RECORDED DATA:
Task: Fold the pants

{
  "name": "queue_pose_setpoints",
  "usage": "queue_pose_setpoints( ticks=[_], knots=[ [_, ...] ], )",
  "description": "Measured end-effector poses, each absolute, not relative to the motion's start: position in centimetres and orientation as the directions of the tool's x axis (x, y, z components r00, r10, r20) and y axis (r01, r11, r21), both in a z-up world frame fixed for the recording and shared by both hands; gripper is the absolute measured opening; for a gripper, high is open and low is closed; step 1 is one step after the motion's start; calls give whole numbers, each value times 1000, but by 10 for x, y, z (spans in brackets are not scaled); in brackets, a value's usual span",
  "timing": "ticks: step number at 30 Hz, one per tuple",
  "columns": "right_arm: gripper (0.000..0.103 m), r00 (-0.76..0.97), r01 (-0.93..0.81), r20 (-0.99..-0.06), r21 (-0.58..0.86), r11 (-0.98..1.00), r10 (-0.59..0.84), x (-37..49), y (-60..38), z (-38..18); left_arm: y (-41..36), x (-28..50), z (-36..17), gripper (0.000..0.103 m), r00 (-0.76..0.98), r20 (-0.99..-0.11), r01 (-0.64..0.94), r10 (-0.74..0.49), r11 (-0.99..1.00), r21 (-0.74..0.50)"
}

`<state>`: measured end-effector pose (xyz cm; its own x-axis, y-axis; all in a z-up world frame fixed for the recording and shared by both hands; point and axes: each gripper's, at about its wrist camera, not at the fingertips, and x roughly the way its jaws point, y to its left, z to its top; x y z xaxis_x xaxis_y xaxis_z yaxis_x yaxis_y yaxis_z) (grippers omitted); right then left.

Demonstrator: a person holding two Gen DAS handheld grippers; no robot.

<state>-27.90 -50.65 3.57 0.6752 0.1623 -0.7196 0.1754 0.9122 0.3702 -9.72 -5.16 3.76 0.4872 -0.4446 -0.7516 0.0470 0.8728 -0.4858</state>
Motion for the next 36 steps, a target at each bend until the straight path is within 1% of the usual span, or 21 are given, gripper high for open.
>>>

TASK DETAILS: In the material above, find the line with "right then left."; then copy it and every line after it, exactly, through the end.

SOLUTION FOR THIS EXERCISE:
`<state>`: measured end-effector pose (xyz cm; its own x-axis, y-axis; all in a z-up world frame fixed for the recording and shared by both hands; point and axes: each gripper's, at about its wrist camera, not at the fingertips, and x roughly the way its jaws point, y to its left, z to its top; x y z xaxis_x xaxis_y xaxis_z yaxis_x yaxis_y yaxis_z) (grippers omitted); right then left.

Demonstrator: a person holding two Gen DAS handheld grippers; no robot.

<state>-27.90 -50.65 3.57 0.6752 0.1623 -0.7196 0.1754 0.9122 0.3702 -9.72 -5.16 3.76 0.4872 -0.4446 -0.7516 0.0470 0.8728 -0.4858</state>
Motion for the next 36 steps, a target at each bend until the straight path is within 1% of the usual span, or 21 are given, gripper high for open.
>>>

Work on this exercise is now complete.